Abstract

Learning how to capture long-range dependencies and restore spatial information of down-sampled feature maps are the basis of the encoder-decoder structure networks in medical image segmentation. U-Net based methods use feature fusion to alleviate these two problems, but the global feature extraction ability and spatial information recovery ability of U-Net are still insufficient. In this paper, we propose a Global Feature Reconstruction (GFR) module to efficiently capture global context features and a Local Feature Reconstruction (LFR) module to dynamically up-sample features, respectively. For the GFR module, we first extract the global features with category representation from the feature map, then use the different level global features to reconstruct features at each location.
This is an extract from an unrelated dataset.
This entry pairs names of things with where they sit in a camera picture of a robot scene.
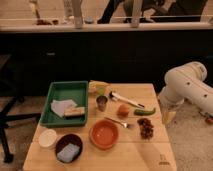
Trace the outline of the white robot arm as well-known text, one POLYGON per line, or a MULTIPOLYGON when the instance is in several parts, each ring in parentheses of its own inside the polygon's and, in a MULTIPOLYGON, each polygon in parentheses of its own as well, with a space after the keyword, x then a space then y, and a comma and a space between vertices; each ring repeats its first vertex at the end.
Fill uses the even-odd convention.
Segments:
POLYGON ((189 62, 168 70, 165 86, 158 94, 162 123, 168 124, 186 99, 197 105, 201 113, 213 119, 213 87, 204 83, 207 69, 200 62, 189 62))
The GFR module establishes a connection for each pair of feature elements in the entire space from a global perspective and transfers semantic information from the deep layers to the shallow layers. For the LFR module, we use low-level feature maps to guide the up-sampling process of high-level feature maps. Specifically, we use local neighborhoods to reconstruct features to achieve the transfer of spatial information. Based on the encoder-decoder architecture, we propose a Global and Local Feature Reconstruction Network (GLFRNet), in which the GFR modules are applied as skip connections and the LFR modules constitute the decoder path. The proposed GLFRNet is applied to four different medical image segmentation tasks and achieves state-of-the-art performance.